### TASK STATEMENT
Each entry below needs to be transcribed verbatim; the images should not appear.

(Beginning of EXTRACTED ENTRIES)

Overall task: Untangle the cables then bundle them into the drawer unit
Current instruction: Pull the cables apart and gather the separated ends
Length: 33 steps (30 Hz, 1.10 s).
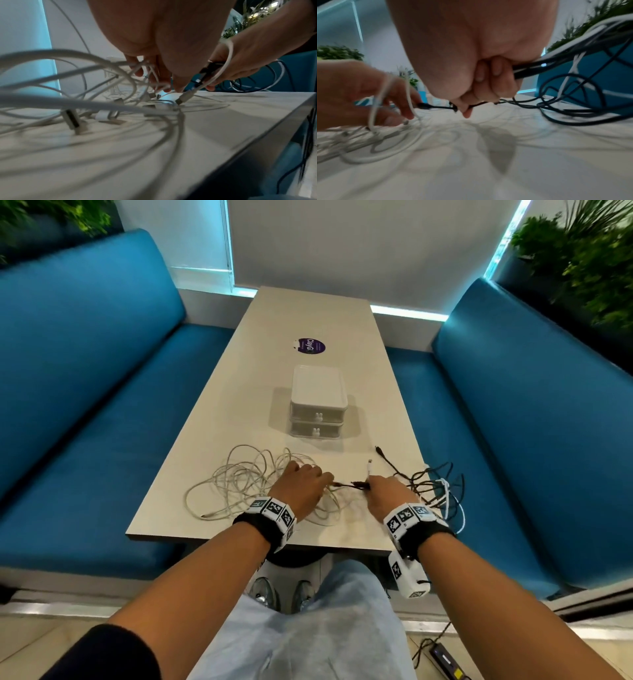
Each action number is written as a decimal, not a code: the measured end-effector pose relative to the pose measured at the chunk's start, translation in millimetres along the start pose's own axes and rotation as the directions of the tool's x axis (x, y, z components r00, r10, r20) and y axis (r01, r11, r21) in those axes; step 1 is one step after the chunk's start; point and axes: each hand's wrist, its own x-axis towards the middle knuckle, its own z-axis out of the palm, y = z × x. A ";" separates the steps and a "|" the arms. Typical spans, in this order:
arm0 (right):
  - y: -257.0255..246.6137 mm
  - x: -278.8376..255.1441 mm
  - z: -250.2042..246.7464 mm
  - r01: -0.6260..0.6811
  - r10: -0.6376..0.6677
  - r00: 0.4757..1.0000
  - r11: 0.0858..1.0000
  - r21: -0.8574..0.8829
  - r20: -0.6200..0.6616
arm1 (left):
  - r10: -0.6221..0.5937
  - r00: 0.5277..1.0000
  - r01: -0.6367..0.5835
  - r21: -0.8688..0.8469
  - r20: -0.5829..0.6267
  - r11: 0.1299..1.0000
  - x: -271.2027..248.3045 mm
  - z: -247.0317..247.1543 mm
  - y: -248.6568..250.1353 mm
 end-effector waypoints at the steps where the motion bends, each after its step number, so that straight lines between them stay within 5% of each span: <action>1: 8.0 -1.2 -3.6 -0.046 0.046 0.999 0.997 -0.056 0.008 | -0.017 1.000 0.017 -0.036 0.011 0.999 -1.1 1.4 -2.9; 5: 45.9 -11.9 -17.5 -0.232 0.233 0.972 0.957 -0.174 -0.013 | -0.037 0.999 0.034 -0.157 -0.019 0.987 -6.8 1.1 -15.7; 9: 54.0 -7.7 -26.8 -0.326 0.326 0.944 0.945 0.011 -0.057 | -0.046 0.998 0.039 -0.149 -0.047 0.988 -11.7 0.4 -19.8; 13: 32.8 0.2 -22.7 -0.261 0.291 0.955 0.920 0.292 -0.064 | -0.046 0.997 0.033 -0.180 -0.068 0.983 -13.6 2.5 -18.2; 19: -2.8 1.4 -12.4 -0.165 0.172 0.985 0.854 0.493 0.031 | -0.014 0.997 0.001 -0.154 -0.082 0.988 -20.0 5.4 -16.5; 27: -16.4 -6.9 0.0 -0.064 0.082 0.997 0.852 0.520 -0.011 | -0.039 0.999 0.040 0.051 -0.021 0.998 -21.4 15.4 2.8; 33: -16.3 -12.6 -2.7 0.057 -0.030 0.997 0.887 0.459 -0.065 | -0.060 0.992 0.058 -0.019 -0.108 0.998 -18.1 8.4 8.5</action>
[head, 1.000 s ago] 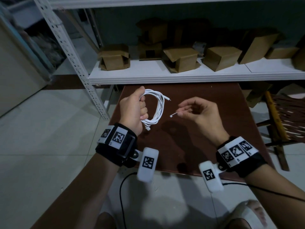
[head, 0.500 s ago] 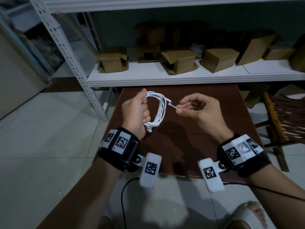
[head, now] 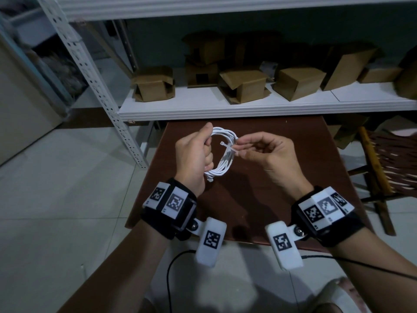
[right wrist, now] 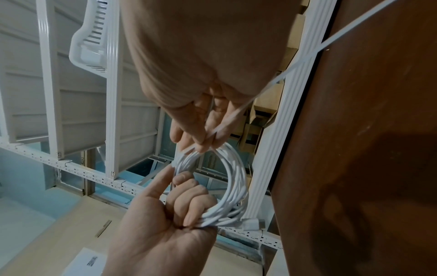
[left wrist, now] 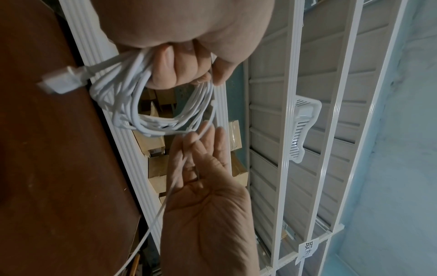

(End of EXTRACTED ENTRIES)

### WRITTEN RESPONSE
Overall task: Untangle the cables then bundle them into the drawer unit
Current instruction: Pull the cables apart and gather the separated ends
Length: 33 steps (30 Hz, 1.10 s).
Each action number is written as a decimal, not a code: the measured end-effector pose relative to the pose measured at the chunk's start, translation in millimetres along the start pose's own axes and rotation as the directions of the tool's x axis (x, y, z components r00, r10, r20) and y axis (r01, r11, r21) in those axes; step 1 is one step after the chunk's start; point and axes: each hand's wrist, its own x-axis towards the middle knuckle, its own z-axis out of the palm, y = z × x. A ";" separates the steps and a "|" the arms. Typical spans, in this order:
arm0 (right):
  - y: -257.0255..246.6137 mm
  - x: -278.8376..255.1441 mm
  - z: -250.2042..246.7464 mm
  - r01: -0.6260..0.6811
  - r10: -0.6376..0.6677
  - r00: 0.4757..1.0000
  - r11: 0.0858..1.0000
  - r21: -0.8574..0.8829
  - r20: -0.6200..0.6616
arm1 (left):
  - r10: -0.6221..0.5937
  - r00: 0.5277..1.0000
  - r01: -0.6367..0.5835
  - r21: -0.8688..0.8469
  - r20: -0.5829..0.6267
  - r11: 0.1299..1.0000
  - x: -271.2027..248.3045 mm
  - z: -247.0317..247.1543 mm
  - y: -248.6568..250.1353 mm
 end-effector waypoints at the steps where the motion bends, each after its step number, so that straight lines between them stay within 5% of each span: <action>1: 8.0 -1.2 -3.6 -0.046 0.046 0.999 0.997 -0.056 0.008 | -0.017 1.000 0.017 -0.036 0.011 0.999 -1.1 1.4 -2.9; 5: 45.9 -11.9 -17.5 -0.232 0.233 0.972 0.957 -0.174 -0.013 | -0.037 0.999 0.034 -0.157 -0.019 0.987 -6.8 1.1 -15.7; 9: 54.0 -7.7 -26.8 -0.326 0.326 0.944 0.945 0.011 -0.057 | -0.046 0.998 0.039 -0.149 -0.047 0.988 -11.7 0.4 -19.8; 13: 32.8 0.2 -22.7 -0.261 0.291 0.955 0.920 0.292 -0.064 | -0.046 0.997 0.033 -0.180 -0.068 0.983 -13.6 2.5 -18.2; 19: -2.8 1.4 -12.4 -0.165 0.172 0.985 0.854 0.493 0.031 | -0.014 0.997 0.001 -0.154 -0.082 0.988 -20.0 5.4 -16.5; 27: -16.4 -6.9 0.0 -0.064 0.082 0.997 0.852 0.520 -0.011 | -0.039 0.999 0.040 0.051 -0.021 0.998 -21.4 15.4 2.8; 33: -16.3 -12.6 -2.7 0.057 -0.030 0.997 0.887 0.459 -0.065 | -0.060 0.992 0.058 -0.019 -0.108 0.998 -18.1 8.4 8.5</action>
[head, 1.000 s ago] 
[head, 0.500 s ago] 
[head, now] 
[right wrist, now] 
[left wrist, now] 

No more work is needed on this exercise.